#### Dataset extract
------------------------------------------------
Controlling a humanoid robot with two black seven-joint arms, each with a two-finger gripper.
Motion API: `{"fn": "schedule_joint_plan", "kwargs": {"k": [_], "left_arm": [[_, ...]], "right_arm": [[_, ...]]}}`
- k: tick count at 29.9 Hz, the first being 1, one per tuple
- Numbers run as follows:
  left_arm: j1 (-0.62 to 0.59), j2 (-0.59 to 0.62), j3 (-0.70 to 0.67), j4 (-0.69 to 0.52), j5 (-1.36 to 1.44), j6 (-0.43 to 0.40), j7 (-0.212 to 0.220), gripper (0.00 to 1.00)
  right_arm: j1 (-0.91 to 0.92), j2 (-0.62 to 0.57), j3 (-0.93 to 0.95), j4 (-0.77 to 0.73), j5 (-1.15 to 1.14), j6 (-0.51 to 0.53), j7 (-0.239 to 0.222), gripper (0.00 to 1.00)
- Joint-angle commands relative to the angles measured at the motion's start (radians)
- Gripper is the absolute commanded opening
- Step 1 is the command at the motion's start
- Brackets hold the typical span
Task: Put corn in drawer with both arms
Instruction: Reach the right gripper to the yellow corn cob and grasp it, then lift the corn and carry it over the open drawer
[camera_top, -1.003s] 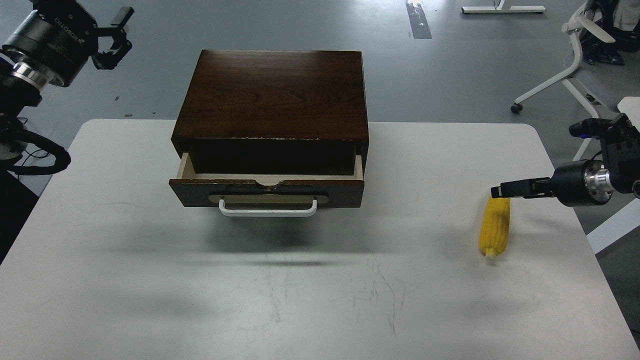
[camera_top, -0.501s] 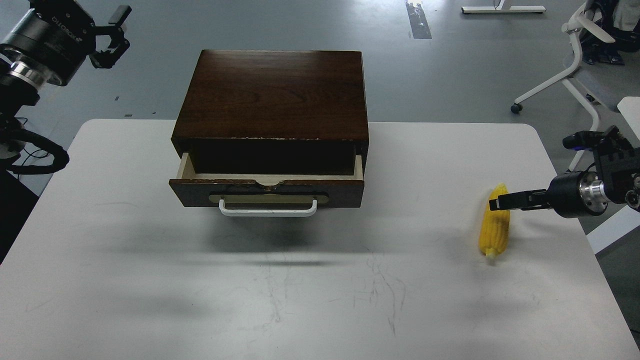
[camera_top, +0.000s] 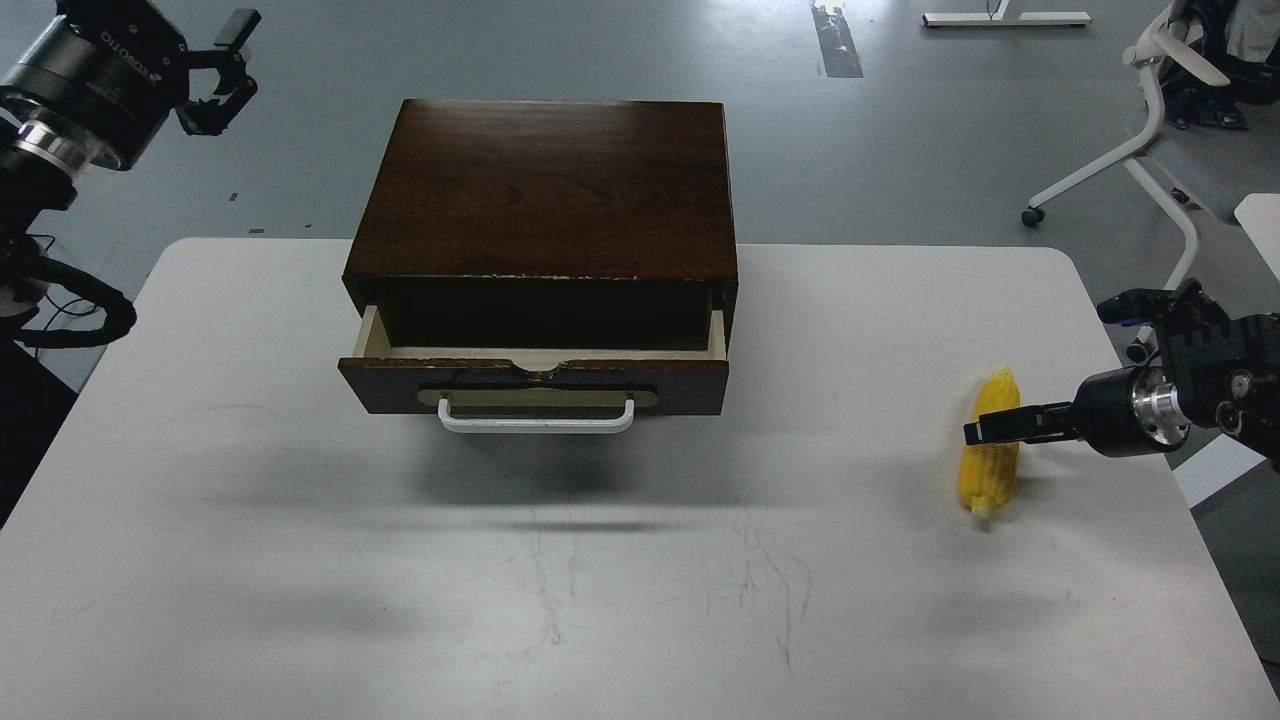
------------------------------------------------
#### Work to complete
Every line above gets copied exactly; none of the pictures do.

#### Exercise answer
Controlling a humanoid robot with two black seven-joint arms, each with a two-finger gripper.
Motion API: `{"fn": "schedule_joint_plan", "kwargs": {"k": [_], "left_arm": [[_, ...]], "right_arm": [[_, ...]]}}`
- k: tick count at 29.9 Hz, the first being 1, one per tuple
- Numbers run as follows:
  left_arm: j1 (-0.62 to 0.59), j2 (-0.59 to 0.62), j3 (-0.70 to 0.67), j4 (-0.69 to 0.52), j5 (-1.36 to 1.44), j6 (-0.43 to 0.40), j7 (-0.212 to 0.220), gripper (0.00 to 1.00)
  right_arm: j1 (-0.91 to 0.92), j2 (-0.62 to 0.57), j3 (-0.93 to 0.95), j4 (-0.77 to 0.73), j5 (-1.15 to 1.14), j6 (-0.51 to 0.53), j7 (-0.239 to 0.222), gripper (0.00 to 1.00)
- Joint-angle commands relative to the angles measured at the motion's start (radians)
- Gripper is the absolute commanded opening
- Step 1 is the command at the motion's start
- Brackets hold the typical span
Task: Put corn in drawer with both arms
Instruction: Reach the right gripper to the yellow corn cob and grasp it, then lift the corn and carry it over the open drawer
[camera_top, -1.003s] 
[camera_top, -0.501s] 
[camera_top, +0.000s] 

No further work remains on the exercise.